164国会 衆特別委 第12回(68日)

○臼井委員 …現教育基本法の第四条、義務教育年限につきまして九年という言葉が消えております。「九年の普通教育を受けさせる義務」という記述が消えているわけでございます。現在、幼児教育の無料化、無償化というのが大変話題になってきております、要望も強く出ております。したがいまして、私は、この義務教育年限を削除したというのは、将来を見越して適切な対応だったと思います。この考え方と少子化の中の幼児教育の振興について、大臣のお考えをお伺いいたしたいと思います。

○小坂国務大臣 委員御指摘のように、現行教育基本法の制定時には、戦後の学制改革の中で義務教育の年限を六年から九年に延長することが喫緊の、かつまた重要な課題であったわけでございまして、そのことから九年ということをそこに明記したものと思われます。
 その後の社会の変化等を踏まえまして、義務教育に求められる内容も変化しております。この意味から、その年限の延長も検討課題の一つとして指摘をされているところでございまして、また、委員の御指摘のように、今後の幼児教育も踏まえてどうすべきかという、いろいろな議論がされているところでございます。
 そのような状況の中で、義務教育の年限は、教育の基本原則として教育基本法に規定するよりも、むしろ時代の要請に迅速かつ柔軟に対応することができるように学校教育法に規定することが適当である、このように考えられ、九年の年限を削除したところでございます。
 義務教育への就学年齢を引き下げて五歳児からの就学とすべきとの指摘もあるわけでございますが、これにつきましては、学校教育制度全般の、全体のあり方にかかわるものでありまして、何よりも、国民の幅広い理解を必要とする問題であるために、国民的な議論を踏まえて今後とも検討してまいりたいと存じます。
 また、幼児期は、生涯にわたる人格形成の基礎が培われる重要な時期でありまして、このような幼児期に行われる教育は、子供の心身の健やかな成長を促す上で極めて重要な意義を有するものと考えております。
 したがいまして、本法案の第十一条では、家庭や幼稚園等において行われる教育のみならず、地域社会において幅広く行われる教育も含めて、幼児期の教育の重要性を規定するものでありまして、あわせて、国及び地方公共団体がその振興に努めなければならない旨を新たに規定したものであります。
 今後とも、幼児期の教育の充実にさらに努力をしてまいりたいと存じます。

 

 

164国会 衆特別委 第6回(531日)

○斉藤(鉄)委員 …現行法には、先ほど読み上げましたように、「九年の普通教育を受けさせる義務を負う。」というのが書いてございますが、案には、九年、そういう具体的な年数が盛り込まれておりません。どのような考え方に基づいて規定しなかったのか。これは民主党案についても書いてございません。なぜ書かなかったのか、これを文部科学省と民主党にお聞きいたします。

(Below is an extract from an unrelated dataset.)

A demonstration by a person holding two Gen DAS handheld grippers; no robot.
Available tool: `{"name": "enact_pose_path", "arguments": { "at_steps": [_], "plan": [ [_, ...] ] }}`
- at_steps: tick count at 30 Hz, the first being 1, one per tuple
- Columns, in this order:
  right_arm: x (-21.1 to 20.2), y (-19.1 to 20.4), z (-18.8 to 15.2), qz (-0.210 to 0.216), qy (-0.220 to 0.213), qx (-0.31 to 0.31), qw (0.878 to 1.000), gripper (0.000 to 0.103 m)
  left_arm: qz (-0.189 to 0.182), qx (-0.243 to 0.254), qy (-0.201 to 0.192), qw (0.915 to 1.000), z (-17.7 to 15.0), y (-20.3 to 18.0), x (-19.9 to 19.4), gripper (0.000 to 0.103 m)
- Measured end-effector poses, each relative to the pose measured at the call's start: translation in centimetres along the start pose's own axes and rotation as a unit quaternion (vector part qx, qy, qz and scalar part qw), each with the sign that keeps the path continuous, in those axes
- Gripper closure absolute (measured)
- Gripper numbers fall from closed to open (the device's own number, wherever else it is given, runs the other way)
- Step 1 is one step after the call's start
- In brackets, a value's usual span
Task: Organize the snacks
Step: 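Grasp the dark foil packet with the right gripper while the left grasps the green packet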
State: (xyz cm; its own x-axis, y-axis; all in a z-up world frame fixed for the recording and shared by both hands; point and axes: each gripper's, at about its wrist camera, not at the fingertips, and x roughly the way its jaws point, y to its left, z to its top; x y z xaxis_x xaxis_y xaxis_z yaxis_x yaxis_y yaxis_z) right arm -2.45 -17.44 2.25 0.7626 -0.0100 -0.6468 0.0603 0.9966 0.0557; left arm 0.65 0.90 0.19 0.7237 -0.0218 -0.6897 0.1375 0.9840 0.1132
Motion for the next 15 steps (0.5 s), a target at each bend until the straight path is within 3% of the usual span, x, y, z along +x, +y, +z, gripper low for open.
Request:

○田中政府参考人 義務教育の年限についてのお尋ねでございますけれども、教育基本法が制定されたときにおきましては、まさに戦後の学制改革の中で、義務教育の年限を六年から九年に延長することが喫緊かつ重大な課題だったところでございますが、その後の社会変化等を踏まえまして、義務教育に求められる内容も変化しておりまして、その年限の延長も検討課題の一つとして指摘されている、このような状況の中で、義務教育の年限につきましては、時代の要請に迅速かつ柔軟に対応することができますよう、その始期、終期などとあわせまして、別の法律、すなわち学校教育法に規定することが適当ではないかというふうに考えたところでございます。

○高井議員 お答え申し上げます。
 政府の御答弁と重なる部分もありますけれども、民主党も同様に九年の年限を外しました。民主党案では、現行の義務教育の期間を高等教育にも幼児教育にも長くするということも考えに入れておるために、九年という文字を外したわけでございます。
 これは社会の変化に応じて弾力的な制度構築を可能とするためで、具体的には学校教育法で定めるということも政府と同じところでございます。

○斉藤(鉄)委員 法律の専門家からは、現行教育基本法の唯一の法律事項はこの九年のところだけだ、だから、それを外したらもう教育基本法の意味がないという意見もあったやに聞いておりますが、私は、政治の見識として今回これを外したのは非常に大きな意味がある、このように思います。
 大臣、そうしますと、今後、この九年間という数字、また六・三制についても弾力化する可能性があるのか。また、よく現場で、地元で聞くんですけれども、これは最近の幼保一元化の議論、認定こども園等の議論から、下の方に延ばしていくということの前ぶれですかとか、いろいろ質問を受けるんですが、この可能性についてどのようにお考えでしょうか。

○小坂国務大臣 これにつきましては、義務教育期間を九年より長くすることについて、平成十七年に実施した義務教育に関する意識調査によりますと、賛成する割合が全体としては低い形なんですね。賛成あるいはまあ賛成と回答した割合は、保護者で二四%、学校の評議員では一三%、一般教員で七%、校長、教頭が一〇%、教育長は八%、あるいは首長さんの関係では一一%、こうなっておりまして、低い結果となっております。
 一方、小学校の四、五年で発達上の段階にありながら小学校と中学校の間に学習指導や生活指導などの連携、接続の課題が指摘をされておりまして、このために、構造改革特区制度等を活用しまして、四・三・二制度など九年間の区切り方の新しい試みも一方でなされているところでございます。
 中央教育審議会答申、十七年の十月の答申におきましても、設置者の判断で九年制の義務教育諸学校を設置することの可能性など学校種間の連携、接続を改善するための仕組みを検討する必要があると提言されておりまして、具体的に、東京都内におきましても小中一貫校等の試みが見られるところでございます。
 義務教育の年限の延長や六・三制の弾力化というものは、学校制度の根幹にかかわるものでありまして、何よりも国民の幅広い理解を必要としている問題であるために、国民的な議論を踏まえて今後検討してまいりたい
、このように考えるところでございます。